• EXERCISE PROMPT:
An image-free, word-for-word version of the records below is to be returned.

• GIVEN RECORDS:
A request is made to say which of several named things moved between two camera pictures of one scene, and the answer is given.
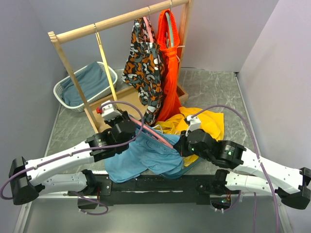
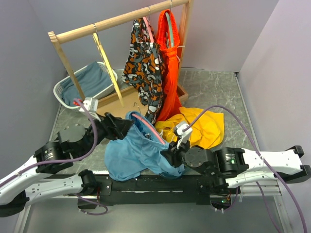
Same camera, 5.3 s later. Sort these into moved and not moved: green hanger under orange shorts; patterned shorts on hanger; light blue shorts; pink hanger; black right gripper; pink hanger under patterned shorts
Moved: black right gripper; pink hanger
Not moved: green hanger under orange shorts; patterned shorts on hanger; pink hanger under patterned shorts; light blue shorts
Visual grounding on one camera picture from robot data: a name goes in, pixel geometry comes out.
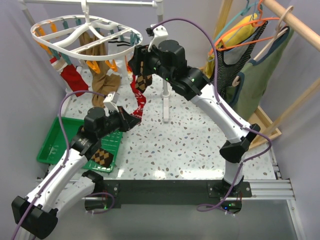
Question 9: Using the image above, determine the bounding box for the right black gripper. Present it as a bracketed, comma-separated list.
[128, 43, 175, 84]

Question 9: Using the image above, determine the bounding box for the black striped tank top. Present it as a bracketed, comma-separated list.
[217, 22, 268, 98]

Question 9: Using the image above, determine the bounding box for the purple cable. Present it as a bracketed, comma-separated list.
[11, 91, 107, 240]
[149, 17, 273, 213]

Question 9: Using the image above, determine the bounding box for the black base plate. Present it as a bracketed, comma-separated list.
[84, 179, 253, 210]

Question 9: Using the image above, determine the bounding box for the brown argyle sock back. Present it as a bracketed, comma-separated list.
[134, 61, 153, 94]

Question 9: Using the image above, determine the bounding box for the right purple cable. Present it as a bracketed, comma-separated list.
[149, 17, 273, 213]

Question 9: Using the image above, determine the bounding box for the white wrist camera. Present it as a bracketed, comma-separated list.
[146, 25, 169, 52]
[103, 91, 120, 112]

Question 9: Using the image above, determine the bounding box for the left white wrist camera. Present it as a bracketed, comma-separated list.
[103, 91, 120, 112]

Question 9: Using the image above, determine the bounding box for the white metal drying rack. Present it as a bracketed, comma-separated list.
[17, 0, 171, 123]

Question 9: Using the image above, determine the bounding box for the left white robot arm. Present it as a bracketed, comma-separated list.
[11, 106, 141, 240]

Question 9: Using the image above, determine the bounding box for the teal clothes hanger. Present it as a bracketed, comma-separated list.
[207, 0, 263, 63]

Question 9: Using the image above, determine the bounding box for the brown argyle sock front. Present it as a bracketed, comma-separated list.
[91, 148, 114, 168]

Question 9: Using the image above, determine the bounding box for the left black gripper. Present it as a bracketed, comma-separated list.
[97, 106, 141, 139]

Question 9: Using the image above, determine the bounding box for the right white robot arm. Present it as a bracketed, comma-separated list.
[128, 40, 260, 197]

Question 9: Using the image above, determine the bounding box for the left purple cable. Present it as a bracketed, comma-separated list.
[11, 91, 107, 240]

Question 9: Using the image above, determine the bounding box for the yellow shirt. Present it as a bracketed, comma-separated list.
[204, 13, 258, 78]

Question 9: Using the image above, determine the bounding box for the white round clip hanger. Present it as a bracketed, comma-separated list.
[30, 0, 143, 73]

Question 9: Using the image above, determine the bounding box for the wooden clothes hanger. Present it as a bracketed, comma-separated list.
[224, 13, 290, 87]

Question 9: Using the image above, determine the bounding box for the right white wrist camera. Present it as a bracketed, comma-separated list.
[146, 25, 169, 52]

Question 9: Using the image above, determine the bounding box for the wooden clothes rack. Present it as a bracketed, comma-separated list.
[187, 0, 320, 155]

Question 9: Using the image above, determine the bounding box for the green tank top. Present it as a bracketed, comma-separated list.
[224, 26, 294, 121]

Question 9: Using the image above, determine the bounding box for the orange clothes hanger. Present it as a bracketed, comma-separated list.
[213, 0, 284, 51]

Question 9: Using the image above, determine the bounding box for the tan plain sock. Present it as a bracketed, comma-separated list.
[78, 32, 121, 108]

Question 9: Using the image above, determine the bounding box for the white striped sock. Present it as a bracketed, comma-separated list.
[107, 37, 131, 78]

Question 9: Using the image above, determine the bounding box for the green plastic tray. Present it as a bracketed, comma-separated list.
[36, 117, 123, 173]

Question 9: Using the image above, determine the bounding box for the brown argyle sock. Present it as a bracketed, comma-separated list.
[134, 61, 153, 94]
[91, 148, 114, 168]

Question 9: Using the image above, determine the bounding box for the red christmas sock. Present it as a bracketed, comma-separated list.
[50, 57, 89, 94]
[126, 63, 147, 120]

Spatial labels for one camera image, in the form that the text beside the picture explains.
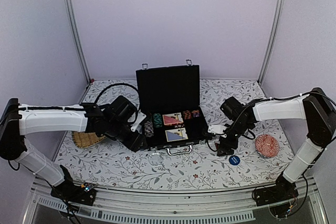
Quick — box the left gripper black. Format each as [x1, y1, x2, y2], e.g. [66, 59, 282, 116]
[107, 120, 149, 153]

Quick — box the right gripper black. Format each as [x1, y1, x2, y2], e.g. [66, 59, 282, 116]
[217, 120, 251, 156]

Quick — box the red playing card deck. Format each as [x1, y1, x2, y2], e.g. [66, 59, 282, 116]
[162, 113, 184, 126]

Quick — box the black poker set case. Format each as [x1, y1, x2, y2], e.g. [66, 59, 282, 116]
[135, 65, 212, 150]

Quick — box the blue playing card deck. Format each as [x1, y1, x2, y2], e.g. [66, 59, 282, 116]
[165, 129, 188, 142]

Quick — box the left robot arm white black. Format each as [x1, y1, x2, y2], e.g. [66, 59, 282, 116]
[1, 95, 146, 200]

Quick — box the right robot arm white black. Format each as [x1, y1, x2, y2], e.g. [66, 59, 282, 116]
[207, 88, 335, 201]

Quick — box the blue orange poker chip row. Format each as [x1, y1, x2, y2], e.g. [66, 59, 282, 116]
[144, 120, 154, 137]

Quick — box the red patterned bowl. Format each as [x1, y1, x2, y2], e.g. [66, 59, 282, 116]
[255, 134, 280, 158]

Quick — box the woven bamboo tray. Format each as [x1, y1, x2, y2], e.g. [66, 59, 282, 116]
[71, 132, 106, 149]

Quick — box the blue round dealer button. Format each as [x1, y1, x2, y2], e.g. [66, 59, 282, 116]
[229, 155, 240, 166]

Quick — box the green blue poker chip row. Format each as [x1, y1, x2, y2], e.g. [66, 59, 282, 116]
[153, 113, 163, 128]

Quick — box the floral table cloth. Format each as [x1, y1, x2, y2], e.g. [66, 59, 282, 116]
[55, 79, 294, 190]

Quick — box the purple poker chip stack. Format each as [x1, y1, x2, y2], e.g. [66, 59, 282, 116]
[192, 110, 200, 118]

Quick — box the clear plastic round lid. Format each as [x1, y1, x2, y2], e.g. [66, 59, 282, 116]
[148, 152, 164, 167]

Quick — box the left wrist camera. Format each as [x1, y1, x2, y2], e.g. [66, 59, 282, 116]
[131, 111, 146, 132]

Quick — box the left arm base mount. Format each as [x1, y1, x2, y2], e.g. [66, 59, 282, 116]
[50, 181, 97, 206]

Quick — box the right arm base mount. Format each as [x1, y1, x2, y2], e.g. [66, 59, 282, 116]
[251, 178, 299, 219]

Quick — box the front aluminium rail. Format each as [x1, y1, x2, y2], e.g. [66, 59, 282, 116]
[23, 177, 331, 223]

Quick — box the right aluminium frame post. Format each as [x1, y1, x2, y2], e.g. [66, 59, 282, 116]
[257, 0, 285, 85]

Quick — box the aluminium frame post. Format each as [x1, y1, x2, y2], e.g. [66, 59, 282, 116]
[64, 0, 91, 84]
[257, 0, 285, 85]

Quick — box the left aluminium frame post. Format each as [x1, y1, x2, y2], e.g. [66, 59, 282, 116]
[64, 0, 91, 84]

• WORKED SOLUTION:
A request is made to say which of several named things moved between two camera pictures of one scene, and the answer is given.
Same camera, 5.3 s later. Sort these into moved and not moved: green hanger under orange shorts; patterned shorts on hanger; light blue shorts; pink hanger; black right gripper; pink hanger under patterned shorts
Moved: black right gripper; pink hanger
Not moved: green hanger under orange shorts; patterned shorts on hanger; pink hanger under patterned shorts; light blue shorts
Visual grounding on one camera picture from robot data: a name goes in, pixel geometry comes out.
Question 9: Using the image above, determine the bounding box for the right black gripper. Present it as a bracketed, comma-separated list.
[128, 43, 175, 84]

Question 9: Using the image above, determine the bounding box for the black striped tank top. Present it as a bracketed, comma-separated list.
[217, 22, 268, 98]

Question 9: Using the image above, determine the bounding box for the purple cable. Present it as a bracketed, comma-separated list.
[11, 91, 107, 240]
[149, 17, 273, 213]

Question 9: Using the image above, determine the bounding box for the black base plate. Present it as a bracketed, comma-separated list.
[84, 179, 253, 210]

Question 9: Using the image above, determine the bounding box for the brown argyle sock back. Present it as a bracketed, comma-separated list.
[134, 61, 153, 94]

Question 9: Using the image above, determine the bounding box for the right purple cable. Present it as a bracketed, comma-separated list.
[149, 17, 273, 213]

Question 9: Using the image above, determine the bounding box for the white wrist camera. Present it as a bracketed, comma-separated list.
[146, 25, 169, 52]
[103, 91, 120, 112]

Question 9: Using the image above, determine the bounding box for the left white wrist camera. Present it as a bracketed, comma-separated list.
[103, 91, 120, 112]

Question 9: Using the image above, determine the bounding box for the white metal drying rack. Present it as a bracketed, comma-separated list.
[17, 0, 171, 123]

Question 9: Using the image above, determine the bounding box for the left white robot arm. Present it as a bracketed, comma-separated list.
[11, 106, 141, 240]

Question 9: Using the image above, determine the bounding box for the teal clothes hanger. Present it as a bracketed, comma-separated list.
[207, 0, 263, 63]

Question 9: Using the image above, determine the bounding box for the brown argyle sock front. Present it as a bracketed, comma-separated list.
[91, 148, 114, 168]

Question 9: Using the image above, determine the bounding box for the left black gripper. Present it as a bracketed, comma-separated list.
[97, 106, 141, 139]

Question 9: Using the image above, determine the bounding box for the right white robot arm. Present it as a bracketed, comma-separated list.
[128, 40, 260, 197]

Question 9: Using the image above, determine the bounding box for the left purple cable. Present it as a bracketed, comma-separated list.
[11, 91, 107, 240]

Question 9: Using the image above, determine the bounding box for the yellow shirt. Present it as a bracketed, comma-separated list.
[204, 13, 258, 78]

Question 9: Using the image above, determine the bounding box for the white round clip hanger. Present it as a bracketed, comma-separated list.
[30, 0, 143, 73]

Question 9: Using the image above, determine the bounding box for the wooden clothes hanger. Present it as a bracketed, comma-separated list.
[224, 13, 290, 87]

Question 9: Using the image above, determine the bounding box for the right white wrist camera. Present it as a bracketed, comma-separated list.
[146, 25, 169, 52]

Question 9: Using the image above, determine the bounding box for the wooden clothes rack. Present it as a bracketed, comma-separated list.
[187, 0, 320, 155]

Question 9: Using the image above, determine the bounding box for the green tank top. Present it as a bracketed, comma-separated list.
[224, 26, 294, 121]

Question 9: Using the image above, determine the bounding box for the orange clothes hanger. Present it as a bracketed, comma-separated list.
[213, 0, 284, 51]

Question 9: Using the image above, determine the bounding box for the tan plain sock. Present it as a bracketed, comma-separated list.
[78, 32, 121, 108]

Question 9: Using the image above, determine the bounding box for the white striped sock. Present it as a bracketed, comma-separated list.
[107, 37, 131, 78]

Question 9: Using the image above, determine the bounding box for the green plastic tray. Present it as a bracketed, comma-separated list.
[36, 117, 123, 173]

Question 9: Using the image above, determine the bounding box for the brown argyle sock. Present it as a bracketed, comma-separated list.
[134, 61, 153, 94]
[91, 148, 114, 168]

Question 9: Using the image above, determine the bounding box for the red christmas sock. Present it as a bracketed, comma-separated list.
[50, 57, 89, 94]
[126, 63, 147, 120]

Spatial labels for one camera image, in the form that the text beside the picture explains.
Quick — box the left gripper black. Format each as [x1, y1, x2, y2], e.g. [66, 59, 282, 116]
[107, 120, 149, 153]

Quick — box the right gripper black. Format each as [x1, y1, x2, y2], e.g. [66, 59, 282, 116]
[217, 120, 251, 156]

Quick — box the red playing card deck. Format each as [x1, y1, x2, y2], e.g. [66, 59, 282, 116]
[162, 113, 184, 126]

Quick — box the black poker set case. Format each as [x1, y1, x2, y2], e.g. [66, 59, 282, 116]
[135, 65, 212, 150]

Quick — box the blue playing card deck. Format each as [x1, y1, x2, y2], e.g. [66, 59, 282, 116]
[165, 129, 188, 142]

Quick — box the left robot arm white black. Format each as [x1, y1, x2, y2], e.g. [66, 59, 282, 116]
[1, 95, 146, 200]

Quick — box the right robot arm white black. Format each as [x1, y1, x2, y2], e.g. [66, 59, 282, 116]
[207, 88, 335, 201]

Quick — box the blue orange poker chip row. Format each as [x1, y1, x2, y2], e.g. [66, 59, 282, 116]
[144, 120, 154, 137]

Quick — box the red patterned bowl. Format each as [x1, y1, x2, y2], e.g. [66, 59, 282, 116]
[255, 134, 280, 158]

Quick — box the woven bamboo tray. Format each as [x1, y1, x2, y2], e.g. [66, 59, 282, 116]
[71, 132, 106, 149]

Quick — box the blue round dealer button. Format each as [x1, y1, x2, y2], e.g. [66, 59, 282, 116]
[229, 155, 240, 166]

Quick — box the green blue poker chip row. Format each as [x1, y1, x2, y2], e.g. [66, 59, 282, 116]
[153, 113, 163, 128]

Quick — box the floral table cloth. Format each as [x1, y1, x2, y2], e.g. [66, 59, 282, 116]
[55, 79, 294, 190]

Quick — box the purple poker chip stack. Format each as [x1, y1, x2, y2], e.g. [66, 59, 282, 116]
[192, 110, 200, 118]

Quick — box the clear plastic round lid. Format each as [x1, y1, x2, y2], e.g. [66, 59, 282, 116]
[148, 152, 164, 167]

Quick — box the left wrist camera. Format each as [x1, y1, x2, y2], e.g. [66, 59, 282, 116]
[131, 111, 146, 132]

Quick — box the left arm base mount. Format each as [x1, y1, x2, y2], e.g. [66, 59, 282, 116]
[50, 181, 97, 206]

Quick — box the right arm base mount. Format each as [x1, y1, x2, y2], e.g. [66, 59, 282, 116]
[251, 178, 299, 219]

Quick — box the front aluminium rail. Format each as [x1, y1, x2, y2], e.g. [66, 59, 282, 116]
[23, 177, 331, 223]

Quick — box the right aluminium frame post. Format each as [x1, y1, x2, y2], e.g. [66, 59, 282, 116]
[257, 0, 285, 85]

Quick — box the aluminium frame post. Format each as [x1, y1, x2, y2], e.g. [66, 59, 282, 116]
[64, 0, 91, 84]
[257, 0, 285, 85]

Quick — box the left aluminium frame post. Format each as [x1, y1, x2, y2], e.g. [66, 59, 282, 116]
[64, 0, 91, 84]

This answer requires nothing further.